• Source data:
#####

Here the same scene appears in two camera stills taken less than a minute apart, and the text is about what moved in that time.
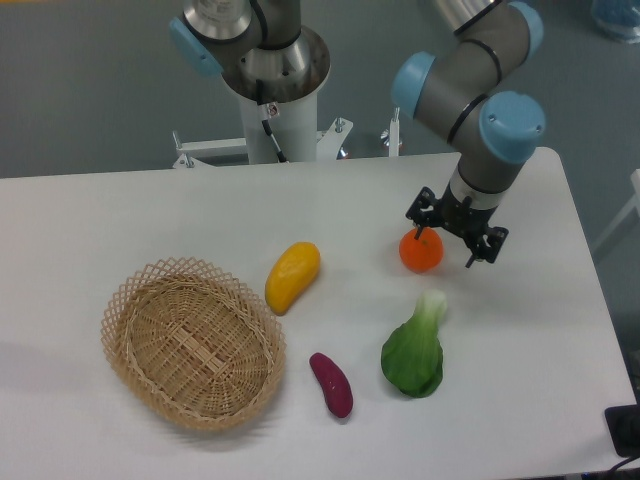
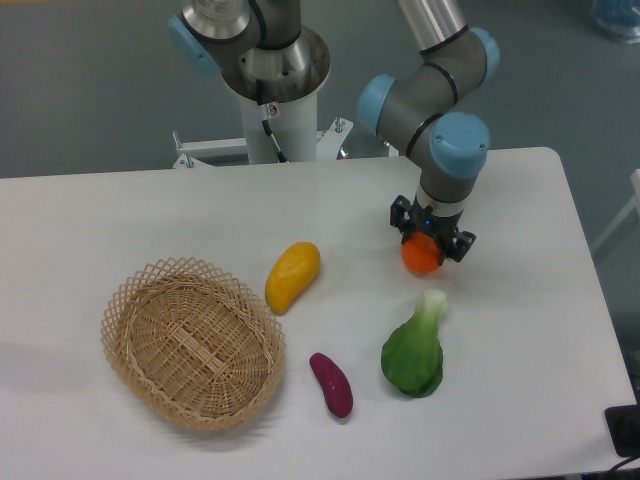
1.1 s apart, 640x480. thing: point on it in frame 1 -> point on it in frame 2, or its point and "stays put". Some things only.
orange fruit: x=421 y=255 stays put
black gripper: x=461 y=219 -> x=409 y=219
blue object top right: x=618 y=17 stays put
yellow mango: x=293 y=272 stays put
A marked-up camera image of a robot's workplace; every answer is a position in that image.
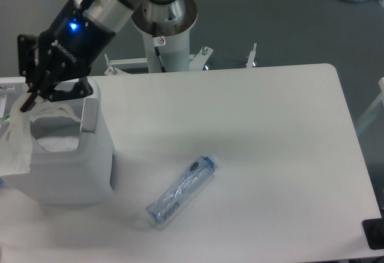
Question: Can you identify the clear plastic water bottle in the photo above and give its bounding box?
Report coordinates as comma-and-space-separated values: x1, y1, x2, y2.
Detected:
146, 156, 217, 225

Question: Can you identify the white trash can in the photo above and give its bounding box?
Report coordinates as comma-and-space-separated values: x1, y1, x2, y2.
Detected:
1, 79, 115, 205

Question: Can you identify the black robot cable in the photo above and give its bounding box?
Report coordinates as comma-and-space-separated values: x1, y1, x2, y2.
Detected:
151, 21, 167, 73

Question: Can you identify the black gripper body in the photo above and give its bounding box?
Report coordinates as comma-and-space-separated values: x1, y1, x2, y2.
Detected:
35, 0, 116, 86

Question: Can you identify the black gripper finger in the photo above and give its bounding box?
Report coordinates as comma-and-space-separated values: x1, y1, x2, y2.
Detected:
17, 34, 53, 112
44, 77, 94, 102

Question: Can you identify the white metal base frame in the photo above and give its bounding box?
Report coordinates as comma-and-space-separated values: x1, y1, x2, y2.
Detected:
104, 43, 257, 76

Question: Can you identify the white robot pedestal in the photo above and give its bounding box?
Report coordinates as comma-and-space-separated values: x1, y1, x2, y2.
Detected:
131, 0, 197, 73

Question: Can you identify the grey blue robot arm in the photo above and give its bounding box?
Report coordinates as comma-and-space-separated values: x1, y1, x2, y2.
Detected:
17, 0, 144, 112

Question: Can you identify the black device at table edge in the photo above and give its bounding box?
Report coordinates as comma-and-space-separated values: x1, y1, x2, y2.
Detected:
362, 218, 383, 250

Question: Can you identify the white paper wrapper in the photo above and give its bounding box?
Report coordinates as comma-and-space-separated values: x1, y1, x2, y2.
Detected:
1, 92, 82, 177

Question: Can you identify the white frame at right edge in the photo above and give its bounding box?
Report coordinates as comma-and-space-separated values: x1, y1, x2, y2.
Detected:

#####

Copy all lines from the material that contain "Question".

• Response:
Question: Can you identify the clear plastic water bottle in the photo above and give its bounding box?
Question: Can you identify the white trash can in the photo above and give its bounding box?
Question: Can you identify the black robot cable in the photo above and give its bounding box?
Question: Can you identify the black gripper body in the photo above and give its bounding box?
Question: Can you identify the black gripper finger in the photo above and give its bounding box?
Question: Can you identify the white metal base frame in the photo above and give its bounding box?
Question: Can you identify the white robot pedestal in the photo above and give its bounding box?
Question: Can you identify the grey blue robot arm in the photo above and give its bounding box?
Question: Can you identify the black device at table edge in the photo above and give its bounding box?
Question: Can you identify the white paper wrapper in the photo above and give its bounding box?
Question: Can you identify the white frame at right edge in the photo above and give its bounding box?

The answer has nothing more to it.